15 Things You Need to Know About Vaccines
Experts answer common questions about vaccines for children and adults.
Do Vaccines Cause Side Effects?
“All vaccines can cause mild side effects,” says Offit. Those side infects can include pain and tenderness at the site of
an injection, a low-grade fever, and irritability. The chicken pox and measles vaccines sometimes provoke a mild rash that
looks like a few blisters or spots. In addition, vaccines can sometimes cause a high fever in children, which can lead to
a febrile seizure (this type of fever-caused seizure is harmless, but it can be very scary for parents). Other side effects
are much more rare, though they can happen: The oral polio vaccine that used to be given in the United States did, in a few
instances, actually cause polio, but the shot that is used today does not. Measles can cause a lowering of a child’s platelet
count, but it does not last or cause permanent problems, says Offit.
Is There Evidence of a Connection Between Vaccines and Autism?
“Dozens of studies have been done and none have shown a connection between vaccines and autism,” says Allison Singer, president
of the Autism Science Foundation. A possible connection was first raised by Dr. Andrew Wakefield, a British doctor who published a study in 1998 of 12 children
in Britain who were diagnosed with autism within a month of receiving the MMR vaccine.
Wakefield’s paper “has since been withdrawn by the scientific journal that published it. It was declared to be fraudulent, and the primary author was stripped of his medical license,” says Singer. “Studies have been conducted all around the world to try to replicate Wakefield’s data,” says Amy Pisani, executive director of Every Child by Two, an organization that raises awareness about the importance of timely immunizations, “and there’s never been a single study connecting vaccines and autism. Of all the things we know about autism, we know vaccines do not cause it.”
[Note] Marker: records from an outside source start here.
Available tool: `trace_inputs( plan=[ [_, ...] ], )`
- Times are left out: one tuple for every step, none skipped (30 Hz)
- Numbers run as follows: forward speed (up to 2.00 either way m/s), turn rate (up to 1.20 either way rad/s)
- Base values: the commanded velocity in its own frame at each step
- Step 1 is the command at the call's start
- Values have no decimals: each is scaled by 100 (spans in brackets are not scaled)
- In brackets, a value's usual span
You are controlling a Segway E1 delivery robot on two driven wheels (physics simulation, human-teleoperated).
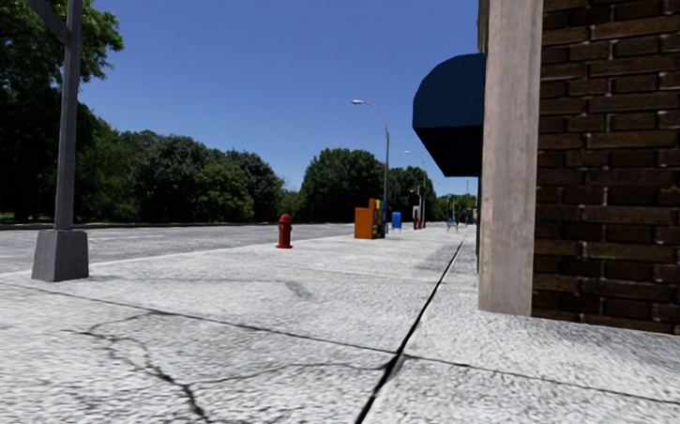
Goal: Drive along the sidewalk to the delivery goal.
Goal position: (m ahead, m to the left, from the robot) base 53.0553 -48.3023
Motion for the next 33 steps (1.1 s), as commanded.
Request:
trace_inputs(
  plan=[
    [200,0],
    [200,0],
    [200,0],
    [200,0],
    [200,0],
    [200,0],
    [200,0],
    [200,0],
    [200,0],
    [200,0],
    [200,0],
    [200,0],
    [200,0],
    [200,0],
    [200,0],
    [200,0],
    [200,-11],
    [200,-11],
    [200,-25],
    [200,-30],
    [200,-32],
    [200,-32],
    [200,-32],
    [200,-32],
    [200,-32],
    [200,-32],
    [200,-33],
    [200,-33],
    [200,-33],
    [200,-33],
    [200,-33],
    [200,-33],
    [200,-33]
  ],
)
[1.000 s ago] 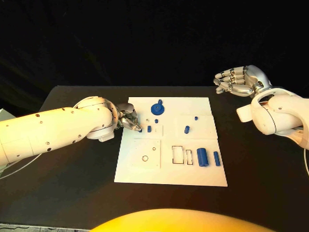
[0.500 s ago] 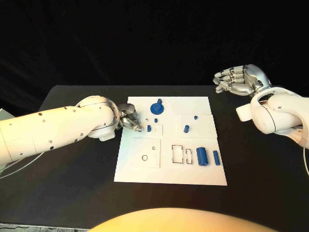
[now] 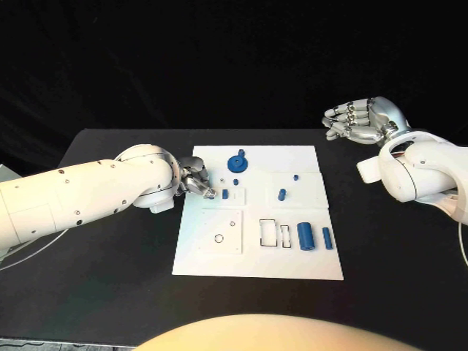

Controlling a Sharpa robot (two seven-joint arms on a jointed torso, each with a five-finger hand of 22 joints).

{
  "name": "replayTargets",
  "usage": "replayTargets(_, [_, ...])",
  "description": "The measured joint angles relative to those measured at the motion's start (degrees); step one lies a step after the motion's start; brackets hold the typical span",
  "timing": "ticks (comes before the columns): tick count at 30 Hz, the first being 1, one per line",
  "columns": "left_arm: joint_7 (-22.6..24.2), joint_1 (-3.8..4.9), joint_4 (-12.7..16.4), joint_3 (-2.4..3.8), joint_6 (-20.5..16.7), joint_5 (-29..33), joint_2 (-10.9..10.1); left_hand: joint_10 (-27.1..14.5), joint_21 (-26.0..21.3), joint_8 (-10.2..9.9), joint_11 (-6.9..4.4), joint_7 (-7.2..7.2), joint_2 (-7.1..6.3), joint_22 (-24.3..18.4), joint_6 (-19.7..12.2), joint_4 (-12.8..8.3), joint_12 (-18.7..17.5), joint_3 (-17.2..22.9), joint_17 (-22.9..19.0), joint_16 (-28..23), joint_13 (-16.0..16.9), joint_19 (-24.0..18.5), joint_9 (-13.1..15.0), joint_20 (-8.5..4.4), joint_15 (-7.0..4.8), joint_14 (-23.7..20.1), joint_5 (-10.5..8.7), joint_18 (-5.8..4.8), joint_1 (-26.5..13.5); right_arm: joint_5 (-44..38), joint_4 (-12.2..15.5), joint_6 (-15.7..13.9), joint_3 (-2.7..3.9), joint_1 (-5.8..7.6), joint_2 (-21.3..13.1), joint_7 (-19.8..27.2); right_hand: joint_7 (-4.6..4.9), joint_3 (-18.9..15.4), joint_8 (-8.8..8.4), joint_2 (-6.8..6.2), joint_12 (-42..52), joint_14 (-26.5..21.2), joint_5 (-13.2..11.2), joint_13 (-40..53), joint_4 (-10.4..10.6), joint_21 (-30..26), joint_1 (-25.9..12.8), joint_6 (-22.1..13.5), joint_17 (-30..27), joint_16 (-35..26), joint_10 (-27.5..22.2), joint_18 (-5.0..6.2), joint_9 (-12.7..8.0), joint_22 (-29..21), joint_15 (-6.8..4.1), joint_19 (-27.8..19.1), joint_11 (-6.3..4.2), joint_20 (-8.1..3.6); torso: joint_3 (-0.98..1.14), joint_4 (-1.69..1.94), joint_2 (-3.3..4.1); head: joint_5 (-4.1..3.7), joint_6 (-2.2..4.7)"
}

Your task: Assemble the parts on the task board

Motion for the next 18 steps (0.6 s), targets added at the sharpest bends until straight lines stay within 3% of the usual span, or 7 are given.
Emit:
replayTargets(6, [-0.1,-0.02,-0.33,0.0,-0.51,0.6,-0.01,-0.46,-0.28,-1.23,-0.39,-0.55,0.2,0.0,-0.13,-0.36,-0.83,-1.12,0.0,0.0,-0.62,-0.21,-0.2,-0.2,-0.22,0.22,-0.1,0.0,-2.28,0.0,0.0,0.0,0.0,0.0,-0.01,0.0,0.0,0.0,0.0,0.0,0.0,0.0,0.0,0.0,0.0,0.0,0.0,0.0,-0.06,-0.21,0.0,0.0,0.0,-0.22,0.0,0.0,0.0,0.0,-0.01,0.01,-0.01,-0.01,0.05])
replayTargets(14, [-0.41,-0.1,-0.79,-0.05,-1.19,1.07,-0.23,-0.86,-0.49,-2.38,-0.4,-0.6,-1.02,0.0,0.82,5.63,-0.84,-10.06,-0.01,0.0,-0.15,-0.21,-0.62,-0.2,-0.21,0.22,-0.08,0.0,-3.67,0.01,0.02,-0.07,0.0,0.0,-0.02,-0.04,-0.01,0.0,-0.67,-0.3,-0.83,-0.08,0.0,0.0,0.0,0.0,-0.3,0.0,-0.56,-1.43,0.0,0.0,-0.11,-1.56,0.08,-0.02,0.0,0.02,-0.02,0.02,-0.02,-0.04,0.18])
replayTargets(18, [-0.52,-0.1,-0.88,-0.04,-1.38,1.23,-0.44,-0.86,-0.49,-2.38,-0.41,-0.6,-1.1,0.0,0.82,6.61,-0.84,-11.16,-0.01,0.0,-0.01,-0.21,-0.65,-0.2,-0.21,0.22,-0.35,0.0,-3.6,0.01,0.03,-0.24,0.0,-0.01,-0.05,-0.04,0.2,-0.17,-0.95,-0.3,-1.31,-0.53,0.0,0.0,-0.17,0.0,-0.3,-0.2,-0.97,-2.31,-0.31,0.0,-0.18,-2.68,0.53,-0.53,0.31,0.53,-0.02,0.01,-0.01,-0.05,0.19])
What Is Thimerosal and Is It Dangerous?
The mercury-containing preservative thimerosal, which keeps vaccines sterile, is an ingredient in vaccines that are used to
inoculate more than one person at a time (such as the flu vaccine). Mercury is a heavy metal that can be damaging in high
doses, which is why concerns were raised about a possible connection between vaccines containing thimerosal and autism. Since
the late ’90s, seven large studies have been done in the U.S., Canada, and Europe comparing children in Europe (where thimerosal
was banned in 1991) and the United States (where it remained in most vaccines until 1999). The result? “You were not at greater
risk for autism if you got a vaccine with thimerosal than if you didn’t,” says Offit. These days, thimerosal is in very few
vaccines in the U.S. and, Offit says, children are exposed to much higher levels of mercury from the environment alone (for
instance, breast-fed babies are exposed to more mercury from breast milk than were children who received vaccines before thimerosal
was removed in 1999, says Offit). In addition, the type of mercury used in vaccines (ethylmercury) is actually eliminated
from your body much faster than the type found in the environment (methylmercury). Still, if you’re concerned about thimerosal,
it is possible to ask your pediatrician for thimerosal-free vaccines.